例えば、開先角度を大きくすると溶接量が多くなり、溶接工数の増加や母材にかかる入熱により溶接個所近傍の機械的性質変異や形状歪等に影響します。逆に開先角度を狭くした場合は、作業性の低下や溶込み性の悪化、表面からは確認できない欠陥であるスラグ巻き込み等により、溶接不良を起こす可能性が高くなってしまいます。

それだけに、開先の形状加工は重要であり、用途(流体の性質や圧力)、材質、厚み、口径、溶接環境などを考慮し最適な形状や寸法となるように設計されています。

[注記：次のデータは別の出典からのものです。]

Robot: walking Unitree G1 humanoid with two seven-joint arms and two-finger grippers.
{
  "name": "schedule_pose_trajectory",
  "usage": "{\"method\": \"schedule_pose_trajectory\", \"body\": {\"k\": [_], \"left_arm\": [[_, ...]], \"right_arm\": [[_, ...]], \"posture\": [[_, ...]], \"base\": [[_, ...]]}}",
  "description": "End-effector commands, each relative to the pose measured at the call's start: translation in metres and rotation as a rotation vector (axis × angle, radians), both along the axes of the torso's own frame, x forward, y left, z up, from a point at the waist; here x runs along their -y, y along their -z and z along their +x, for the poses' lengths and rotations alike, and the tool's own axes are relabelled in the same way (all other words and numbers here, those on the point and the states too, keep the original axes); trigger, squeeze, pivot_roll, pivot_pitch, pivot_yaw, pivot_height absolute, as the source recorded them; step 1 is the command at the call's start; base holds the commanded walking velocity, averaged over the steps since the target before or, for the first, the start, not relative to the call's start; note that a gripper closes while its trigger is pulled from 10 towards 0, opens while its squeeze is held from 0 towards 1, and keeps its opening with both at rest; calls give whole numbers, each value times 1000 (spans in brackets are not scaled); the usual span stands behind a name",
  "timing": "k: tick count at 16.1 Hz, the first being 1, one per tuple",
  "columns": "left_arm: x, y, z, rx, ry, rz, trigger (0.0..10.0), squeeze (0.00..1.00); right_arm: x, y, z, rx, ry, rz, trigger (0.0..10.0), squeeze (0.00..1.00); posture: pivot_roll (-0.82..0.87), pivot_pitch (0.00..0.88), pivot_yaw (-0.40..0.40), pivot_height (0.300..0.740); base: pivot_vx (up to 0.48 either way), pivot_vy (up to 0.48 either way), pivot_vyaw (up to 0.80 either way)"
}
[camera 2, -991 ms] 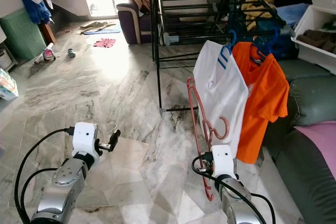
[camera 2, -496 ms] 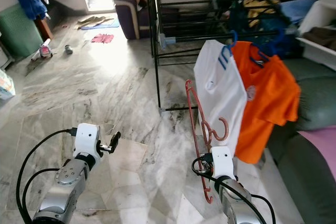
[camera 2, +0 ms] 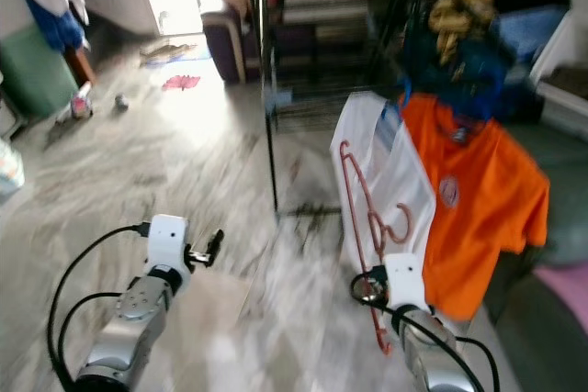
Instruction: Hang hanger
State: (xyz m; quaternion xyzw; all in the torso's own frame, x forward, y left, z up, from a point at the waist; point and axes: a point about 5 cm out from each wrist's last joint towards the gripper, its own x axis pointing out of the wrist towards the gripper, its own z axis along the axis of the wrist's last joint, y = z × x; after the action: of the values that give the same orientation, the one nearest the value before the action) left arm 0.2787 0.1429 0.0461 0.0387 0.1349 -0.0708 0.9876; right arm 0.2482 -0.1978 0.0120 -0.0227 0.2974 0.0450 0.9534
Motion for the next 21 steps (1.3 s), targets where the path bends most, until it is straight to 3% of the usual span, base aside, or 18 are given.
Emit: {"method": "schedule_pose_trajectory", "body": {"k": [1,6,13,17,21], "left_arm": [[-14,1,-1,-10,-51,29,10000,0],[-21,3,1,-25,-104,62,10000,0],[-25,2,3,-22,-152,86,10000,0],[-26,0,4,-14,-159,64,10000,0],[-16,-1,1,-12,-86,4,10000,0]], "right_arm": [[-10,-7,8,27,-28,4,10000,0],[-24,-7,9,34,-118,1,10000,0],[-25,-7,11,41,-104,-16,10000,0],[-12,-9,20,57,64,-104,10000,0],[-7,-12,25,67,183,-101,10000,0]], "posture": [[-43,0,27,740],[-39,0,20,740],[-41,0,25,740],[-33,0,24,740],[-17,0,19,740]], "base": [[431,0,0],[416,105,100],[269,205,557],[0,0,0],[0,0,0]]}}
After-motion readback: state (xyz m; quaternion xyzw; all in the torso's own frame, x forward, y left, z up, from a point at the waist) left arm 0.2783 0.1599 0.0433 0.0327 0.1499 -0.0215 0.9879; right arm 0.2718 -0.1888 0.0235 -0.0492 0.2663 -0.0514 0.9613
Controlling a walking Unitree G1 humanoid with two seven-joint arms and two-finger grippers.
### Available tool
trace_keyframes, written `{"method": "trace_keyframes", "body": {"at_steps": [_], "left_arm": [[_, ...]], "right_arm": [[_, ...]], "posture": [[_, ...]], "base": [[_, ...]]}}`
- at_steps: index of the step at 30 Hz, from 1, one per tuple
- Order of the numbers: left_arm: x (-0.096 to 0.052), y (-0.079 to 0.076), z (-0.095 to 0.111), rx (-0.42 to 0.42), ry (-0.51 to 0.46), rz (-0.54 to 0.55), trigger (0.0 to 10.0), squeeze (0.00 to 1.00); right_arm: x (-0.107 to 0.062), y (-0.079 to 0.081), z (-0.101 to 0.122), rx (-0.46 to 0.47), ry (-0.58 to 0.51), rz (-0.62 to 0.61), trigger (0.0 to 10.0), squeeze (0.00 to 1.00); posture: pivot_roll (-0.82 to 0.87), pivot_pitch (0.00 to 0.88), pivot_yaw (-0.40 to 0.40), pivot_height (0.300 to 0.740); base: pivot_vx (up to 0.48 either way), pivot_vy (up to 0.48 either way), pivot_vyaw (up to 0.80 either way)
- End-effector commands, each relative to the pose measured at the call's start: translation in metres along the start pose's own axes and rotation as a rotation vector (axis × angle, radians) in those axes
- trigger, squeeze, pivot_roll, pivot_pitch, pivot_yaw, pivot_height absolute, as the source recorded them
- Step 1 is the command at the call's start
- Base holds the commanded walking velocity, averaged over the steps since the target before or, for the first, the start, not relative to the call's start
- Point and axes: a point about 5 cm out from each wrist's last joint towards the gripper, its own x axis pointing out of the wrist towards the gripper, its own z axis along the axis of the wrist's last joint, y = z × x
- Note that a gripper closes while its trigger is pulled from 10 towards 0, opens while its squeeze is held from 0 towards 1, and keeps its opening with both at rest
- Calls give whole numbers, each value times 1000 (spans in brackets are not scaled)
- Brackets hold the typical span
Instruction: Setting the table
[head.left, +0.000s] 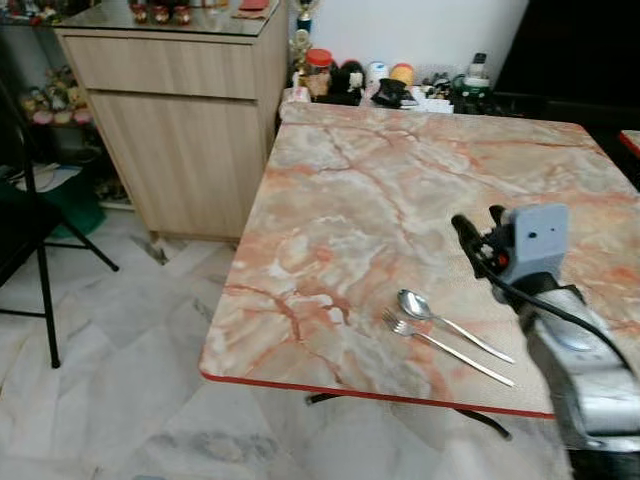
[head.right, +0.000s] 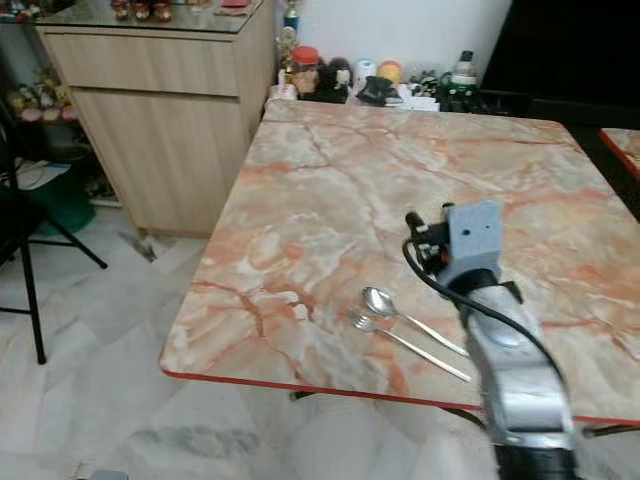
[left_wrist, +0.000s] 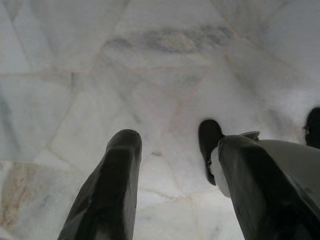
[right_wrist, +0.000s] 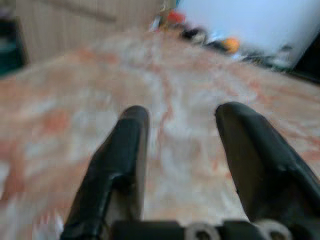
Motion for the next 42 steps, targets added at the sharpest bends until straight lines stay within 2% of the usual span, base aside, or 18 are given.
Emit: {"method": "trace_keyframes", "body": {"at_steps": [1, 2, 3, 6, 9, 13, 15, 17, 19, 23, 27, 32, 33, 34, 35, 38, 39, 42], "left_arm": [[-2, -2, -10, 13, 43, -9, 10000, 0], [-2, -2, -10, 13, 43, -10, 10000, 0], [-2, -2, -10, 13, 44, -12, 10000, 0], [-2, -3, -9, 9, 44, -14, 10000, 0], [-2, -3, -11, 7, 50, -17, 10000, 0], [-3, -4, -13, 8, 55, -20, 10000, 0], [-3, -4, -14, 6, 58, -21, 10000, 0], [-3, -4, -14, 5, 61, -24, 10000, 0], [-3, -4, -15, 3, 63, -25, 10000, 0], [-4, -5, -16, 3, 68, -34, 10000, 0], [-4, -5, -17, 5, 68, -35, 10000, 0], [-4, -2, -17, 8, 69, -32, 10000, 0], [-4, -2, -17, 9, 70, -32, 10000, 0], [-4, -2, -17, 10, 70, -33, 10000, 0], [-4, -2, -16, 11, 70, -33, 10000, 0], [-4, -1, -16, 12, 71, -34, 10000, 0], [-4, -2, -17, 13, 72, -37, 10000, 0], [-4, -2, -16, 13, 72, -39, 10000, 0]], "right_arm": [[-2, 5, 0, 10, 20, 89, 10000, 0], [-3, 4, -2, 25, 38, 110, 10000, 0], [-7, 6, -6, 13, 67, 221, 10000, 0], [-14, 12, -7, -17, 68, 386, 10000, 0], [-19, 18, -7, 34, 45, 523, 10000, 0], [-23, 25, -15, 40, 94, 608, 10000, 0], [-30, 30, -23, 32, 120, 715, 10000, 0], [-30, 28, -30, 27, 151, 725, 10000, 0], [-23, 21, -41, -10, 214, 668, 10000, 0], [-14, 13, -49, 50, 226, 620, 10000, 0], [-11, 7, -57, 38, 249, 601, 10000, 0], [-7, 3, -64, 79, 258, 587, 10000, 0], [-7, 3, -65, 80, 261, 588, 10000, 302], [-6, 3, -66, 79, 262, 588, 10000, 302], [-6, 2, -68, 74, 268, 585, 10000, 1000], [-4, 1, -71, 56, 283, 577, 10000, 1000], [-1, -2, -74, 58, 303, 537, 10000, 0], [2, -5, -78, 58, 312, 526, 10000, 0]], "posture": [[-4, 175, -34, 740], [-4, 175, -34, 740], [-4, 175, -34, 740], [-3, 176, -36, 740], [-3, 176, -36, 740], [-6, 181, -37, 740], [-2, 183, -38, 740], [0, 184, -37, 740], [0, 185, -36, 740], [3, 186, -34, 740], [12, 187, -32, 740], [13, 189, -27, 740], [15, 189, -26, 740], [18, 190, -26, 740], [18, 191, -26, 740], [16, 189, -25, 740], [16, 191, -24, 740], [18, 192, -24, 740]], "base": [[0, 0, 0], [0, 0, 0], [0, 0, 0], [0, 0, 0], [0, 0, 0], [0, 0, 0], [0, 0, 0], [0, 0, 0], [0, 0, 0], [0, 0, 0], [0, 0, 0], [0, 0, 0], [0, 0, 0], [0, 0, 0], [0, 0, 0], [0, 0, 0], [0, 0, 0], [0, 0, 0]]}}
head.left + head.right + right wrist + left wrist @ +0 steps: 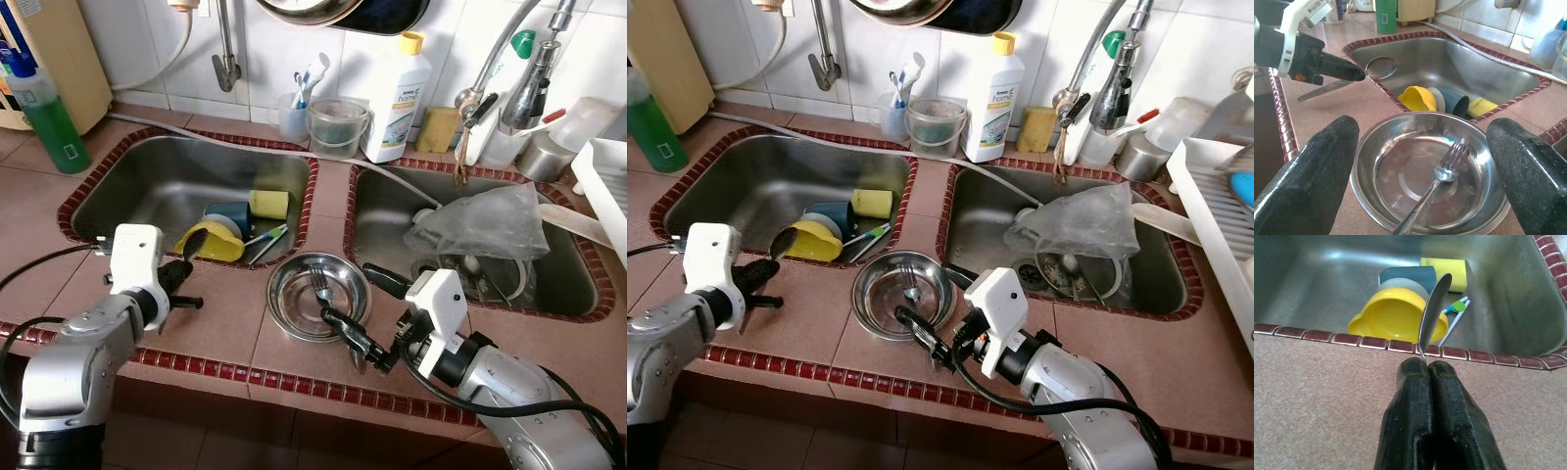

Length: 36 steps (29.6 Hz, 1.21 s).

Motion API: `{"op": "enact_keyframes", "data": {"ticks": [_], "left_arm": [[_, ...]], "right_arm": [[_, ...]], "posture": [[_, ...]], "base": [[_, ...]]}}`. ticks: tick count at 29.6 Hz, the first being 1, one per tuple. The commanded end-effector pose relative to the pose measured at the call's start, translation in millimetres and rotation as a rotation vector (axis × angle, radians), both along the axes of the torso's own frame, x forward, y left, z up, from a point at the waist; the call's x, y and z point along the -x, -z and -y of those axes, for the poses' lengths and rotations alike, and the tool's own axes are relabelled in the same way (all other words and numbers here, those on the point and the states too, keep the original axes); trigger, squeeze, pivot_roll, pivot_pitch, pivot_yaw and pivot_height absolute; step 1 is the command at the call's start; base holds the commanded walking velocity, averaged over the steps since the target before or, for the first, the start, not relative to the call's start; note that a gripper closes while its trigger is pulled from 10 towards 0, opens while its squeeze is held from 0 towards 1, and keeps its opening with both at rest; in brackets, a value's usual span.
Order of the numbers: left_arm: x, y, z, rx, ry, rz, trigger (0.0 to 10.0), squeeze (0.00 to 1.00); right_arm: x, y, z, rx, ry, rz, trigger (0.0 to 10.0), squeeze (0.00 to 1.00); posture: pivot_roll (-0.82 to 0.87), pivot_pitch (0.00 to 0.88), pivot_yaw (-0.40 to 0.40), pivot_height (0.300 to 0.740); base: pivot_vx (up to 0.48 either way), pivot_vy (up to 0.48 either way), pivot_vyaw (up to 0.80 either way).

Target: Kitchen organization

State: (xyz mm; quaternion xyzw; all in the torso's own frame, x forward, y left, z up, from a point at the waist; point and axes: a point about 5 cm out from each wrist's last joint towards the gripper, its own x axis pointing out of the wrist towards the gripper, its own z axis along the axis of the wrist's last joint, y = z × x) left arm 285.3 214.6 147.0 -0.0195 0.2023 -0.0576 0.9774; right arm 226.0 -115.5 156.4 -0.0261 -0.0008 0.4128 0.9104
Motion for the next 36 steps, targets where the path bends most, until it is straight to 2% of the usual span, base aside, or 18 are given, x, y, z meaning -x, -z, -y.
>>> {"op": "enact_keyframes", "data": {"ticks": [1, 7, 8, 10, 23, 24, 25, 31, 33, 36], "left_arm": [[-1.1, -6.9, 0.6, 0.002, 0.009, 0.015, 10.0, 0.00], [-2.2, -9.9, 0.3, 0.018, 0.004, 0.027, 10.0, 0.00], [-2.6, -11.3, 0.5, 0.028, 0.003, 0.036, 4.0, 0.00], [-3.9, -15.4, 1.0, 0.047, -0.005, 0.065, 0.0, 0.00], [-9.8, -35.9, 11.3, 0.098, 0.019, 0.215, 0.0, 0.00], [-10.5, -36.3, 12.3, 0.100, 0.018, 0.220, 1.6, 0.00], [-12.4, -37.3, 15.5, 0.083, 0.021, 0.244, 10.0, 0.00], [-16.9, -32.5, 23.4, 0.065, 0.016, 0.279, 10.0, 0.00], [-18.3, -35.0, 24.6, 0.043, -0.002, 0.348, 10.0, 0.00], [-17.2, -33.1, 29.7, -0.009, 0.010, 0.398, 10.0, 0.00]], "right_arm": [[1.6, -3.1, -0.2, 0.001, -0.010, 0.009, 10.0, 0.00], [1.0, -3.2, -0.9, -0.001, -0.011, 0.010, 10.0, 0.00], [0.8, -3.2, -1.0, -0.002, -0.011, 0.010, 10.0, 0.00], [0.2, -3.4, -1.3, -0.002, -0.011, 0.011, 10.0, 0.00], [-2.4, -5.5, -3.0, -0.017, 0.002, 0.027, 10.0, 0.00], [-3.3, -5.9, -3.2, -0.021, 0.008, 0.030, 10.0, 0.00], [-5.9, -7.3, -3.1, -0.030, 0.028, 0.044, 10.0, 0.00], [-13.0, -12.5, -3.8, -0.076, 0.080, 0.068, 10.0, 0.00], [-16.5, -14.2, -3.4, -0.104, 0.114, 0.075, 10.0, 0.00], [-20.9, -15.4, -2.8, -0.130, 0.165, 0.092, 10.0, 0.00]], "posture": [[-0.03, 0.085, -0.051, 0.740], [-0.03, 0.085, -0.052, 0.740], [-0.03, 0.084, -0.051, 0.740], [-0.03, 0.083, -0.051, 0.740], [-0.03, 0.079, -0.049, 0.740], [-0.03, 0.077, -0.048, 0.740], [-0.03, 0.076, -0.049, 0.740], [-0.03, 0.071, -0.044, 0.740], [-0.03, 0.068, -0.041, 0.740], [-0.03, 0.068, -0.036, 0.740]], "base": [[0.000, 0.000, 0.00], [0.000, 0.000, 0.00], [0.000, 0.000, 0.00], [0.000, 0.000, 0.00], [0.000, 0.000, 0.00], [0.000, 0.000, 0.00], [0.000, 0.000, 0.00], [0.000, 0.000, 0.00], [0.000, 0.000, 0.00], [0.000, 0.000, 0.00]]}}
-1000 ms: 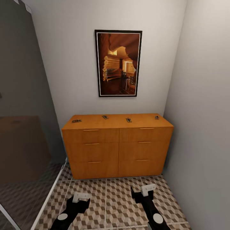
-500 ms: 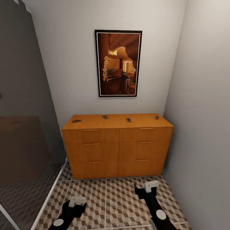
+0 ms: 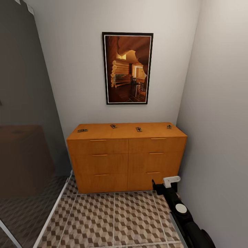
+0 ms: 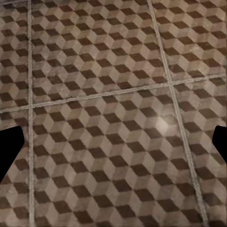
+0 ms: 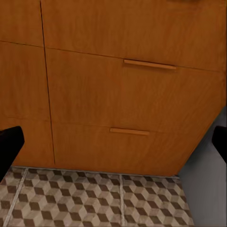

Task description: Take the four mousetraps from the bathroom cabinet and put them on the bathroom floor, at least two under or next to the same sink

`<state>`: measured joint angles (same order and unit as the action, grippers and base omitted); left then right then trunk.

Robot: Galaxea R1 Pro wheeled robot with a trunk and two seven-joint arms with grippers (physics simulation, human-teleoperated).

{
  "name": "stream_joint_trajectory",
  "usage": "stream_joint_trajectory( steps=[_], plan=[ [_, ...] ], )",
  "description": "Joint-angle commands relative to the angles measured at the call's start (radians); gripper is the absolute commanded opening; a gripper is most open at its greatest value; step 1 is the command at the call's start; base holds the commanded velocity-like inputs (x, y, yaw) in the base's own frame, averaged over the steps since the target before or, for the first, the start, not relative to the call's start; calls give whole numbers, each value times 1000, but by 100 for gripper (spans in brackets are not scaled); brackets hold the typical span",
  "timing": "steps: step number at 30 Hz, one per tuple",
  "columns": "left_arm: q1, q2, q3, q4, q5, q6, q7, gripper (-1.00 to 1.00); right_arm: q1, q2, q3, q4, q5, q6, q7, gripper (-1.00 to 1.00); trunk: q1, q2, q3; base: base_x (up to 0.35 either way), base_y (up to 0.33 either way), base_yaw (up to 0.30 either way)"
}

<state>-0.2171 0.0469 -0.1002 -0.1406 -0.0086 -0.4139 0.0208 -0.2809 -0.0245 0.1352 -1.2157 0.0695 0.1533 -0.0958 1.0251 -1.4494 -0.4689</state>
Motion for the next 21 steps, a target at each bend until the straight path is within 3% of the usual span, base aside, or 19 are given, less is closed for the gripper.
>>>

基本的な開先形状はJIS等で定まっており、突き合わせ面の形状によりアルファベットやカタカナ文字などに例えて表現されるのが一般的です。I形、V形、レ形、K形、J形、X形、U形、両面J形、H(両面U)形などと様々ですが、それぞれに特徴があります。 (図2)参照

(図2)

様々な条件下で、最適な開先形状設計に対して、開先加工の開先角度、粗度、ルート面などの精度管理と溶接技術管理は、後の配管品質に大きく影響することになります。疲労強度や脆性破壊※ 強度が問題になる箇所には、特に注意が必要となるわけです。

その他、特徴的なのが、SU管継手などに採用されている角度のないプレーンエンド形状であるI開先です。

通常、配管溶接では、溶加材(フィラーメタル)を使用しますが、厚さ4mm未満の場合は、JISでI開先が認められており、この場合、ノンフィラー(溶加材なし)で、電極による母材の溶かし込みのみで溶接します。

ベンカン機工では、突合せ溶接式管継手のメーカーとして、開先の重要性を誰よりも理解しております。

その上で、加工、品質管理まで、徹底および一貫した対応と管理体制を布いております。

技術部

 

注:脆性破壊(ぜいせいはかい)とは、固体材料に力を加えたとき、変形をほとんど生じないまま、割れが広がって破壊に至ること。